Dev diary…

I kinda fell off the wagon there when it comes to dev diaries, but let’s see if we can’t get this going again. Since last time, I gave up trying to extend npmlog indirectly– its heavy use of bind and the way that ansi integrates led to this. I spent more time fiddling with it as I’d had an incorrect model of bind. Somewhere I got the idea that you could rebind, but no, once bound a function will only ever be called with that object, no matter what you do to it. It turns out that these two really are semantically equivalent (though the bind version is MUCH slower to define AND to call):

Given:

Then:

Is semantically equivalent to:

So yeah, I ended up integrating my progress bar changes directly into npmlog. It’s currently in the version in the multi-stage branch. I do plan to pull that out into its own module to handle rendering, at which point I’ll look again and see if it can use any of the existing progress bar modules. What I did do was factor completion tracking out entirely. Your application interacts with the completion tracker which feeds completion data to your progress bar. This is currently living in [an unreleased module], which’ll see release before the npmlog updates see release. I’m quite happy about having factored completion tracking separately from the progress bar, as unusual as this might be.
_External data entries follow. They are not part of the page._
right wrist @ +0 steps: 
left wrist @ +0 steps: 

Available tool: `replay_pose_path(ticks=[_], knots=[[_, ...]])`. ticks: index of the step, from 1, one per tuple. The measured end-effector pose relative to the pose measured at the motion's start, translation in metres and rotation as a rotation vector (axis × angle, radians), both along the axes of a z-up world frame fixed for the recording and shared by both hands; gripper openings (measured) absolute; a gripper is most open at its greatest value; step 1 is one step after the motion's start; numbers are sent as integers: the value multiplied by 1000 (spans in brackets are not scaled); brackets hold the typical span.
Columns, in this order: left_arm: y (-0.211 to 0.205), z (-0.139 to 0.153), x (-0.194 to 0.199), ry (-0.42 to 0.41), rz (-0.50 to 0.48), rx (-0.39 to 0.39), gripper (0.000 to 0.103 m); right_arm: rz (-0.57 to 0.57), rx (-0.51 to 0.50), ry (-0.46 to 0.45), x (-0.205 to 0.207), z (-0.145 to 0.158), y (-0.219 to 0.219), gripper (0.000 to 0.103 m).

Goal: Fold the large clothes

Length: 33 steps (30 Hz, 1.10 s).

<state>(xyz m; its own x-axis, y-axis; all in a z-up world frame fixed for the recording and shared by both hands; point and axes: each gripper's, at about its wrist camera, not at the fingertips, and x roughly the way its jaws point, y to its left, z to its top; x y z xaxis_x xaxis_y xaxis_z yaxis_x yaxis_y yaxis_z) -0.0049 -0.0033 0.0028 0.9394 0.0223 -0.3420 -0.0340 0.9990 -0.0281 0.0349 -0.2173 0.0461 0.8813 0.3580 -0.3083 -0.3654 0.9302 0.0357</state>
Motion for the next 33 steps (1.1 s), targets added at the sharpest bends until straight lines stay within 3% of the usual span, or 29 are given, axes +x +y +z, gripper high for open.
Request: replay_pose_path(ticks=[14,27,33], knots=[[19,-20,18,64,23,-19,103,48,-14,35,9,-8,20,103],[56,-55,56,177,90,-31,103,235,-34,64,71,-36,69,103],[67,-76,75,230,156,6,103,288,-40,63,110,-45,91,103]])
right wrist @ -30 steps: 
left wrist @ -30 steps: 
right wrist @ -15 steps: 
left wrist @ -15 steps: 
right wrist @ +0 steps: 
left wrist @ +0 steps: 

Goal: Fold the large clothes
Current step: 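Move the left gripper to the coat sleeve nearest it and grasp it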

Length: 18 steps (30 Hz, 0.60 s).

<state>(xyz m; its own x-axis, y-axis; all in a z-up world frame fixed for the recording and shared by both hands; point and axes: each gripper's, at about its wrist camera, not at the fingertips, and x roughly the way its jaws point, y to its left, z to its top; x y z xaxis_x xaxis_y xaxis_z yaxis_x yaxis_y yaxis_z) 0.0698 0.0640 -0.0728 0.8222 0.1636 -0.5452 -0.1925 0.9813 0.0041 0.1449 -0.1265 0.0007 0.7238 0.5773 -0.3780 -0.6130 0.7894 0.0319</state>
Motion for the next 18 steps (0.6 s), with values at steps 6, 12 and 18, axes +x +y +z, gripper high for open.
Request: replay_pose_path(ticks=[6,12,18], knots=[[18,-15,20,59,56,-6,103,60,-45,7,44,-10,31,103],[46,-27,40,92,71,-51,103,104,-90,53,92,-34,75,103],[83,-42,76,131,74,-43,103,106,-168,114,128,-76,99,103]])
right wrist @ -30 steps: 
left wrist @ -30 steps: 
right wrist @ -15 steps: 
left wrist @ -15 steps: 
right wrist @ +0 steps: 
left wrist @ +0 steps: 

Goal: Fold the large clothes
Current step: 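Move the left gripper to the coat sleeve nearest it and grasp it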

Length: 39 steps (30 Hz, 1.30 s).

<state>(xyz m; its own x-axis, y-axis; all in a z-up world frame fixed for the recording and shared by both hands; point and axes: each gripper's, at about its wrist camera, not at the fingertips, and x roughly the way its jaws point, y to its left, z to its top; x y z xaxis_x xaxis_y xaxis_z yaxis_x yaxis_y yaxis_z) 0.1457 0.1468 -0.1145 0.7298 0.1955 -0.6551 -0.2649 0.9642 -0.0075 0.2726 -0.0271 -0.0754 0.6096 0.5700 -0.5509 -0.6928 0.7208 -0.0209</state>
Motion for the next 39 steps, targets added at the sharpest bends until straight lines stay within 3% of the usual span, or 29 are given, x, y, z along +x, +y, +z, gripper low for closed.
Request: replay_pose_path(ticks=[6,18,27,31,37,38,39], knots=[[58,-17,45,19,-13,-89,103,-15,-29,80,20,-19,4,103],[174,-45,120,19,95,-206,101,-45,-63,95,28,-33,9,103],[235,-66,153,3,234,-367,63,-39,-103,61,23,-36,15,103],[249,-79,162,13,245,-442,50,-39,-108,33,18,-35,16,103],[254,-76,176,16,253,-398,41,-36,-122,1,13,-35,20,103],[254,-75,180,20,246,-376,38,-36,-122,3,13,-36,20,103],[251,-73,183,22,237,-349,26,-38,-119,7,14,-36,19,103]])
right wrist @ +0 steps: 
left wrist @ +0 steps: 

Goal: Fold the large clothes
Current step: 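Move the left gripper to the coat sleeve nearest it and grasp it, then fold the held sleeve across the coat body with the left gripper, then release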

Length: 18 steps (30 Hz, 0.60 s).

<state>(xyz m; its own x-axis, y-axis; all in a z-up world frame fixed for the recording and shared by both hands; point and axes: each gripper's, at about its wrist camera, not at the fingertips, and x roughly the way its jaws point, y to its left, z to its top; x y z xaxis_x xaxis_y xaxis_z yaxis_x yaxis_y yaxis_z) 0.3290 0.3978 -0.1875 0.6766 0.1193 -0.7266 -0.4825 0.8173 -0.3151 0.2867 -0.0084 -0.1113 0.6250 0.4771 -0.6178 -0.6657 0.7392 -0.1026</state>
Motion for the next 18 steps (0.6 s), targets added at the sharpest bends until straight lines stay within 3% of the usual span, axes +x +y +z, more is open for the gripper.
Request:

We actually have a lot of different kinds of things we need to count toward the overall install completion, from discrete tasks to downloads.

I also learned that node-gyp executes during the install lifecycle step, which does make sense as it replaced explicitly putting things in that step. As a result of this, and also just generally thinking about things that could reasonably happen in this step, I’ve moved it and postinstall till after finalize, so they now run in the final destination, not in staging.

I also learned that calls to node-gyp (and probably other lifecycle calls) go to stdout and bypass the log system entirely. This should really be fed into the logging system so that it can be suppressed or not and it can not muck up the progress bar.

I got distracted yak shaving and wrote [documentation for my bespoke dotfiles].

Wednesday/Thursday Oct-29/30 Dev Diary

These days kind of ran together due to a weird schedule, involving in part sleeping off the programming binge from earlier. Like most days it started off with support, emails and finding orphaned slack results…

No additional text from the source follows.